Information you will need to adjust your installment plan

On Behalf of | Jan 23, 2021 | IRS Tax Law

When you set up your installment plan with the IRS, you did so believing you could make the payments. A change in circumstances may make it difficult to meet your obligations, but you can request a change; you should do this as soon as you realize you are in danger of falling behind on your plan. 

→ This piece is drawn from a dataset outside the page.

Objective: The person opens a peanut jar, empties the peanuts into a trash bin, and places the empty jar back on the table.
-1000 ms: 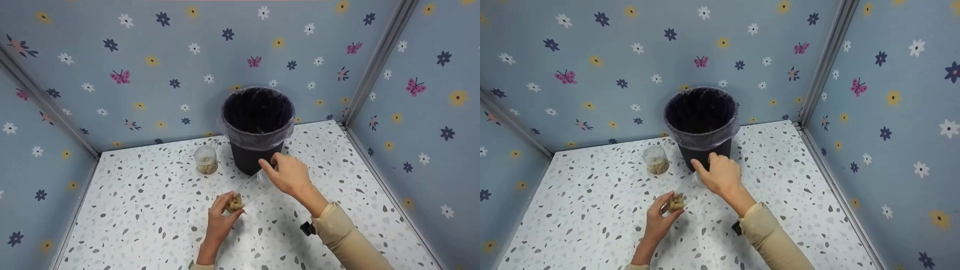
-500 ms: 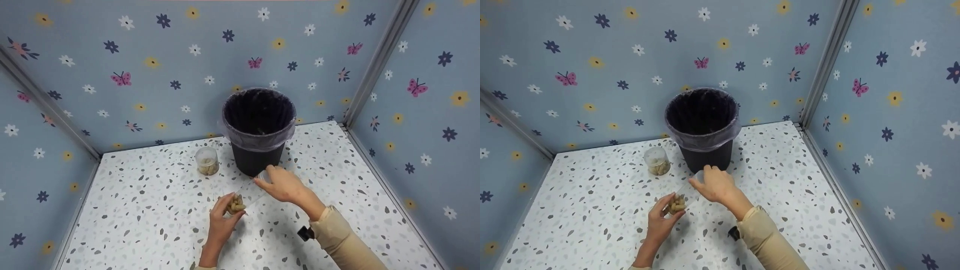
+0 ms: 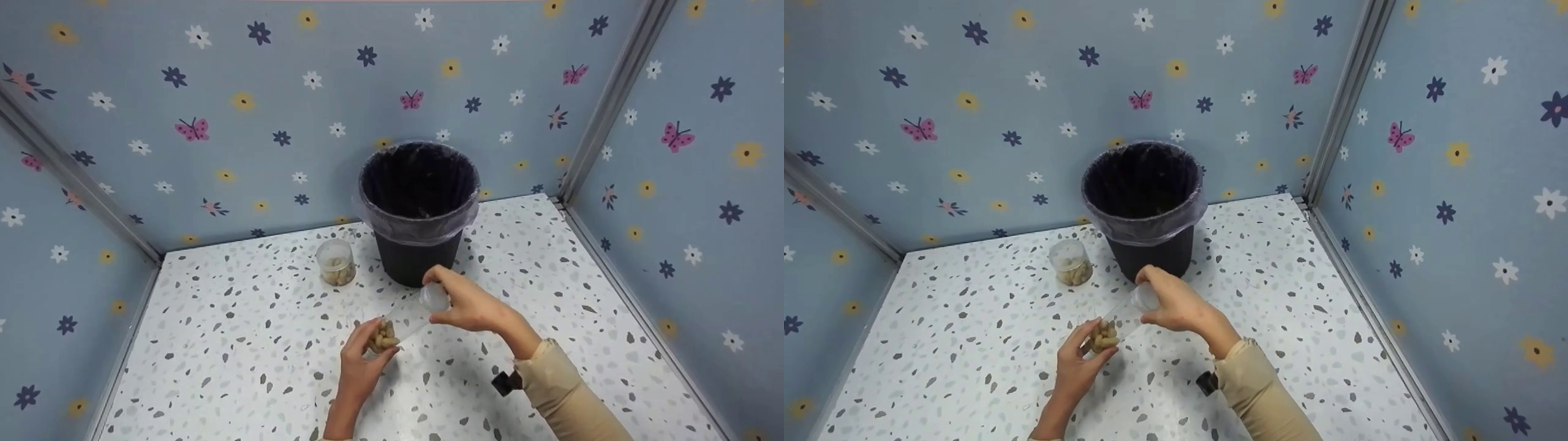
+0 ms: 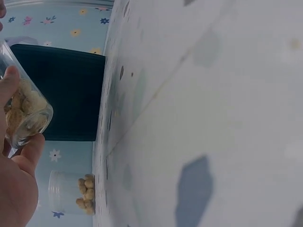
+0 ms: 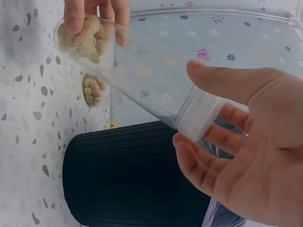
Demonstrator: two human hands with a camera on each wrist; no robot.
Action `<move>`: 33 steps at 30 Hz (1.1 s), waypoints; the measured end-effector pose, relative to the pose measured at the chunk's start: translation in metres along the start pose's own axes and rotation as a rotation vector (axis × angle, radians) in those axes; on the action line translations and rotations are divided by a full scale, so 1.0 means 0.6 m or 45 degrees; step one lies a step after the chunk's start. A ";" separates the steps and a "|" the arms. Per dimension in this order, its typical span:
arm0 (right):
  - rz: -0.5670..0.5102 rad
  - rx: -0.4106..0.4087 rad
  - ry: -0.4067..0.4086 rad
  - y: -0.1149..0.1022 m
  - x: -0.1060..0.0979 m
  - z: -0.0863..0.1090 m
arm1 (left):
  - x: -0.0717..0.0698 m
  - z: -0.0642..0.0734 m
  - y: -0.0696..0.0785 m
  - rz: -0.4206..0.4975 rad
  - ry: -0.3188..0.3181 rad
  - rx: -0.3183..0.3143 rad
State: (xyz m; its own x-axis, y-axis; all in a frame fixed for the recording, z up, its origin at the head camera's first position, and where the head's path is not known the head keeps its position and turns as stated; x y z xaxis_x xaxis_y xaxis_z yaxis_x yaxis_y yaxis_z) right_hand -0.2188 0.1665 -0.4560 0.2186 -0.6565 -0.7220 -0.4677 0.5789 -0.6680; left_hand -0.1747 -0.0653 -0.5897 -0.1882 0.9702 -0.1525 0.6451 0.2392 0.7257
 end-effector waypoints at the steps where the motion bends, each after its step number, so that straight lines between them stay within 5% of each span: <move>1: -0.004 0.001 -0.006 0.002 0.000 0.001 | 0.000 0.001 0.000 -0.004 -0.002 -0.004; 8: -0.048 -0.025 0.019 0.012 -0.008 0.013 | 0.000 0.003 0.000 0.010 -0.026 0.003; 16: -0.059 0.067 0.100 0.054 -0.015 0.020 | -0.008 0.005 0.001 -0.042 -0.021 -0.068; 27: 0.149 0.357 0.171 0.198 -0.017 0.047 | -0.001 0.028 -0.053 -0.071 -0.026 -0.130; 33: 0.278 0.439 0.255 0.271 -0.018 0.069 | -0.003 0.031 -0.060 -0.061 -0.014 -0.117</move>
State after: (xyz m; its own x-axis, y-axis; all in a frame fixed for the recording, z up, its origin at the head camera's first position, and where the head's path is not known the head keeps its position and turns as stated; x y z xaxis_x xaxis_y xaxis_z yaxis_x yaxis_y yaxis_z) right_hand -0.2621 0.2879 -0.5643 -0.0395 -0.5624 -0.8259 -0.1645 0.8189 -0.5498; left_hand -0.1839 -0.0750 -0.6280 -0.2090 0.9582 -0.1953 0.5645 0.2813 0.7760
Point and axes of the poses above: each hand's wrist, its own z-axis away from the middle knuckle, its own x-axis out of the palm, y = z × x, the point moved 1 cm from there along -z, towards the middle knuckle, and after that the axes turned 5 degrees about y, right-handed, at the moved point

Before the IRS will adjust the plan, you will have to prove that you cannot make the current minimum payments. Here is the information the IRS requires as proof. 

Accounts and credit cards

You must list all the accounts and lines of credit you have, whether you have any money or credit available or not. This includes business accounts. 

Property and other assets

If you own your home or other real estate, even if you are still paying on the mortgage, this information must be on the form. You should include the amount you pay on the insurance and property taxes, as well, and you need to include the equity. Other assets include: 

  • Vehicles, including boats and recreational vehicles 
  • Collections, antiques and artwork 
  • Business assets 
  • Intangible assets 
  • Life insurance policies 

You will need to provide descriptions, amounts owed, whether you are leasing or purchasing an item, etc. 

Income

The IRS wants to see all your sources of income. Besides any wages, commissions, bonuses and other work income, you should list money you earn from online sales, rental properties, gambling, agricultural subsidies, distributions from IRAs, rent subsidies and oil credits, as well as any other financial sources. 

Expenses

Even if your income looks great on paper, your expenses may well outweigh that amount. The IRS wants details about all your outflow, from your housing, utilities and transportation to your medical expenses. If you have other expenses that you have to maintain, include the reason for them and how much the minimum payments are. 

While there may be consequences, such as a lien on your property, the IRS will not insist you make a payment that would result in a severe hardship for you or your family.